How Schools Decide Rotation Length
The Liaison Committee on Medical Education (LCME), which accredits U.S. medical schools, doesn’t mandate a specific number of weeks for each clerkship. It does note that rotations shorter than four weeks may not provide enough time for meaningful assessment and feedback. The LCME also requires that rotation lengths be identical across student cohorts unless there’s a compelling reason for variation, so every student at the same school gets the same experience.
Within those guardrails, individual schools set their own schedules. Some schools front-load clinical experience with early patient contact in the second year. Others use a more traditional model where the clinical phase begins squarely in year three. The total clinical training time across U.S. schools generally spans about 18 to 24 months when you add up all required and elective rotations in the third and fourth years.
How U.S. Rotations Compare Internationally
Medical training structures differ significantly around the world, which changes how long students spend in each specialty. In the UK, medical students spend a median of 85 weeks in clinical training total, spread across five- or six-year undergraduate programs. That’s more total clinical time than most U.S. schools, but it’s distributed differently. UK students spend a median of 28 weeks in medical specialties, 15 weeks in surgical specialties, and about 6 weeks each in obstetrics and gynecology, pediatrics, and psychiatry. Ophthalmology gets just one week.
The key difference is that UK programs integrate clinical work earlier and spread it over more years, while U.S. schools compress most clinical training into two intense years after two years of classroom-based learning. Neither system produces dramatically different rotation lengths for individual specialties, but the overall pacing feels quite different.
Shelf Exams at the End of Each Rotation
Every core rotation ends with a standardized exam called a shelf exam, administered by the National Board of Medical Examiners. These are timed, multiple-choice tests covering the clinical knowledge you were expected to pick up during that rotation. Your shelf exam score is combined with clinical evaluations from supervising residents and attending physicians to produce your final clerkship grade.

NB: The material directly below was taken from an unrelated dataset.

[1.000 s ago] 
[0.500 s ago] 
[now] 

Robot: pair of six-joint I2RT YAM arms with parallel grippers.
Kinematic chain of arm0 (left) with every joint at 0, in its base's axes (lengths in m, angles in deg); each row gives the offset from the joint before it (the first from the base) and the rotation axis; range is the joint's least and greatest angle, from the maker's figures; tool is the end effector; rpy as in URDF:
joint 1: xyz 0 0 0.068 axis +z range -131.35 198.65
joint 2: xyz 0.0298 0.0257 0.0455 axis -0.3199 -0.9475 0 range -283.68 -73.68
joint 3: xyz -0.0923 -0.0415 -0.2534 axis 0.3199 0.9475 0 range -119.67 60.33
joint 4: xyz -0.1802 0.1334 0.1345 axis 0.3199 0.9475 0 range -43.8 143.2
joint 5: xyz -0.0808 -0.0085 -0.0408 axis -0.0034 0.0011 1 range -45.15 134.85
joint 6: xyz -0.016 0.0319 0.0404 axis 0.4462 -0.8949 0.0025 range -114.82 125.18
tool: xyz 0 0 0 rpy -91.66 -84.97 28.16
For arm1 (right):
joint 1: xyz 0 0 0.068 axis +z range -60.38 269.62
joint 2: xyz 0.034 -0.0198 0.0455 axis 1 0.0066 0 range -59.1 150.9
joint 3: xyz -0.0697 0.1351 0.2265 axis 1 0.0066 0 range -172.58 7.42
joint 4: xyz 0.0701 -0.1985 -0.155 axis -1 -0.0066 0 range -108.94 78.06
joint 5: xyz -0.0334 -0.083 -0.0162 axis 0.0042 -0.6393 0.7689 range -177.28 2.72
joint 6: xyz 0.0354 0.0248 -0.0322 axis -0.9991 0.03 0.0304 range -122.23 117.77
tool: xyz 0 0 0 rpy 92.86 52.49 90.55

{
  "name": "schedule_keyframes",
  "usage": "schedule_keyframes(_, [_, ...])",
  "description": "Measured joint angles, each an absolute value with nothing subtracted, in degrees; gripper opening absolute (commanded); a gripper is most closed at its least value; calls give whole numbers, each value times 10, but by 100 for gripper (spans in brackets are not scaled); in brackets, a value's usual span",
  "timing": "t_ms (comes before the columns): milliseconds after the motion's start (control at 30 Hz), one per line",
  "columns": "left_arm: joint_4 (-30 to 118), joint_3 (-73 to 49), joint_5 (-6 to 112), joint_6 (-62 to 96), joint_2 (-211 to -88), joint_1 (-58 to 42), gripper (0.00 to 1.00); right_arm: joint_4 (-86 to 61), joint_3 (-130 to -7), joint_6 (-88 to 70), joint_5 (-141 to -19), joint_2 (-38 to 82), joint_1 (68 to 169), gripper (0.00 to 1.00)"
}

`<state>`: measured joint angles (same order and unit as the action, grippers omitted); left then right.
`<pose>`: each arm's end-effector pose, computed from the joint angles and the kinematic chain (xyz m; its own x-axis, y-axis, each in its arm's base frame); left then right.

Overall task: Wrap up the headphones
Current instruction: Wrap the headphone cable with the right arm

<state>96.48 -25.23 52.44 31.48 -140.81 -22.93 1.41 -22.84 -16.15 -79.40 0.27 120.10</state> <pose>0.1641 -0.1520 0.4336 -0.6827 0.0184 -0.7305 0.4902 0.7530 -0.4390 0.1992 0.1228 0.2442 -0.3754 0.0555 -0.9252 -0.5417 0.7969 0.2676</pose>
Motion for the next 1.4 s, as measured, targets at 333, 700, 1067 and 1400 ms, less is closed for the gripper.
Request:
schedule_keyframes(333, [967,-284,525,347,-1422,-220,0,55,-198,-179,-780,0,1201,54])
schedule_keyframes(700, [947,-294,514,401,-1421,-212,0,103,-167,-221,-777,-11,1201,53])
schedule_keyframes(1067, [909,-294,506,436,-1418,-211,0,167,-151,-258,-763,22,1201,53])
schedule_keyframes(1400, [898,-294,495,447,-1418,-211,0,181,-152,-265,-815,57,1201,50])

Shelf exams are typically scheduled on set dates throughout the academic year, so your rotation end date aligns with the next available exam. This means the last few days of any rotation often involve cramming for the shelf while still showing up to clinical duties. For longer rotations like internal medicine, you have more time to absorb material naturally through patient care. For shorter rotations, the learning curve is steeper, and dedicated study time outside clinical hours becomes more important.